Personal history of NumFOCUSJun 14, 2016 by Andy R. Terrel
A NumFOCUS History: Sustaining Open Source Scientific Codes
After a few of the last board meetings and discussions on board votes, I’ve been pondering a number of questions. Questions about who is NumFOCUS and why we exist. Where we are going and what problems in the world we would like to solve. I feel that our small organization has started to make a big turn in our journey. We are receiving more attention from the organizations we serve and the wider community. The PyData conference has begun to become a profitable enterprise that allows us to see a sustainable path but also requires a great amount of our time. At the same time we need to support our projects and programs in a functional way that promotes our mission.

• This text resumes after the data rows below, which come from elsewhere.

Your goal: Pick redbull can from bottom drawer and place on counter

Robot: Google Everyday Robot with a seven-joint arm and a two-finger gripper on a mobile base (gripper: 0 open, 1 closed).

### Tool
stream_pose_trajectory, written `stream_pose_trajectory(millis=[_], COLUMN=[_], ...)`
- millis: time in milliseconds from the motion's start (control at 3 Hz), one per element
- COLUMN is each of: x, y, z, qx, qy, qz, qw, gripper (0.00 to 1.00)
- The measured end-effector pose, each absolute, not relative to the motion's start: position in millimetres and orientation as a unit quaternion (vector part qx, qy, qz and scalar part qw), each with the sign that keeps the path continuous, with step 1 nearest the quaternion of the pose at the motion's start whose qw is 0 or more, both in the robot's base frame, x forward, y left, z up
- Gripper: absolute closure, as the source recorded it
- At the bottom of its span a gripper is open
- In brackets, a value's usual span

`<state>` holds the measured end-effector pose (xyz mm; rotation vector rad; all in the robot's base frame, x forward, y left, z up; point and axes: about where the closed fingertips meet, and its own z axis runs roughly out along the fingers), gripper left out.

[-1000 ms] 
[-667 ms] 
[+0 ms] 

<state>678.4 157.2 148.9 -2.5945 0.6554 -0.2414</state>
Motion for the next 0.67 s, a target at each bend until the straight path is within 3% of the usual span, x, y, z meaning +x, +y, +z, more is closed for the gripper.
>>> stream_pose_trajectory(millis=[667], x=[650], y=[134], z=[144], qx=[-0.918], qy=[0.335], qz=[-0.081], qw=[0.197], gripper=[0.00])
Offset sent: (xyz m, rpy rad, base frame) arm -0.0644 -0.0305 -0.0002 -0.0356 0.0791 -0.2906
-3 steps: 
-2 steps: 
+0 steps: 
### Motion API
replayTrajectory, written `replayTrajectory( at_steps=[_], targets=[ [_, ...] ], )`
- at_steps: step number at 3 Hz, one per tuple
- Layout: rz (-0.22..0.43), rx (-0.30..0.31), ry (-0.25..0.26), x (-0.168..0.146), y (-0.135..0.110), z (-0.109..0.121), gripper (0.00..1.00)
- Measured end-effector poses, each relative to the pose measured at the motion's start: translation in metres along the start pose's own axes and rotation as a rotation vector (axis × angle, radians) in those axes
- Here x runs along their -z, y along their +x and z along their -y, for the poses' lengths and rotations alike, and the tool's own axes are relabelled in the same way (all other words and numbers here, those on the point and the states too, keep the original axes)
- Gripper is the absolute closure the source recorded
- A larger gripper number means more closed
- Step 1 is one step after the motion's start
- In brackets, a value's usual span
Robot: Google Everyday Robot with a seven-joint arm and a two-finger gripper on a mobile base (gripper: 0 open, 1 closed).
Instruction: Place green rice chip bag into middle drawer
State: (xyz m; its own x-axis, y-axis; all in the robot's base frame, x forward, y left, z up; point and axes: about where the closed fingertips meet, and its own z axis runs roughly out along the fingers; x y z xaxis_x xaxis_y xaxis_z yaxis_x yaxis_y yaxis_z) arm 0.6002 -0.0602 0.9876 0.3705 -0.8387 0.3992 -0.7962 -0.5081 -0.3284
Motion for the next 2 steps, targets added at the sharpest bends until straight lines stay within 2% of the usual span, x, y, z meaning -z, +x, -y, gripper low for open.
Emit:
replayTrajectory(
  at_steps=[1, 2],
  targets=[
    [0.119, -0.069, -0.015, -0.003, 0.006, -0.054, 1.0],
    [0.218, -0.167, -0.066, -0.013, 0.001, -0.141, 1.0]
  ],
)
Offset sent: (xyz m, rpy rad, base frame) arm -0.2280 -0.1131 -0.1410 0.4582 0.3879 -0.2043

In 2011 a group of scientific python community members got together to find a way to sustain the tools the community was building. Two of the gentlemen, Travis Oliphant and John Hunter, the creators of NumPy and MatPlotLib, respectively, had left academia and used their tools in industry.
It was clear that many parts of finance, oil and gas, and analytics fields were using their tools for much of the business. While many organizations would have liked to give back it was not an easy thing to do. The communities were divided up at many universities, government labs, and companies. Who would take money for the project and who would own the results?
While Travis and John brought a strong passion to help corporations to give back to the community through donations that would help. The other three founding members, Perry Greenfield, Fernando Perez and Jarrod Millman, were still in academia seeing first hand how hard it had become to receive awards to develop software critical to the success of scientific innovation. For so many the academic software business was the thing you did on the side. I remember sneaking my software by the university’s technological commercialization program so the work wouldn’t be hidden.
In that initial set of founders, we had several project leaders for AstroPy, IPython, NumPy, SciPy, and MatPlotLib. Each of these projects are free and open source built in a bazaar model of development. Meaning everything was done in the open, accepting patches and bugs from anyone who gave enough attention to make them. These projects also strived to not form any restrictions on their use, as seen by the base layer for much of the NumFOCUS ecosystem. While this may seem like a minor point, it becomes a bit of a defining feature of the tools. While many frameworks will take over a program and prevent portability, these libraries were intended to be used by anyone. Notably the licenses for these projects were also quite liberal preferring BSD-like licenses. These decisions made the projects viable options to the enterprise thus are critical to their sustainability.
The initial board was formed and Leah Silen was hired as our Executive Director to help us organize the non profit and daily actions. I don’t have much to say about those early days as the organization tried to form itself. Looking back it was clear there wasn’t as straight a path forward as the initial fervor of the five founders might have liked. Additionally tragedy struck as John suddenly passed away mid 2012. And Travis left his position at Enthought to form Continuum Analytics.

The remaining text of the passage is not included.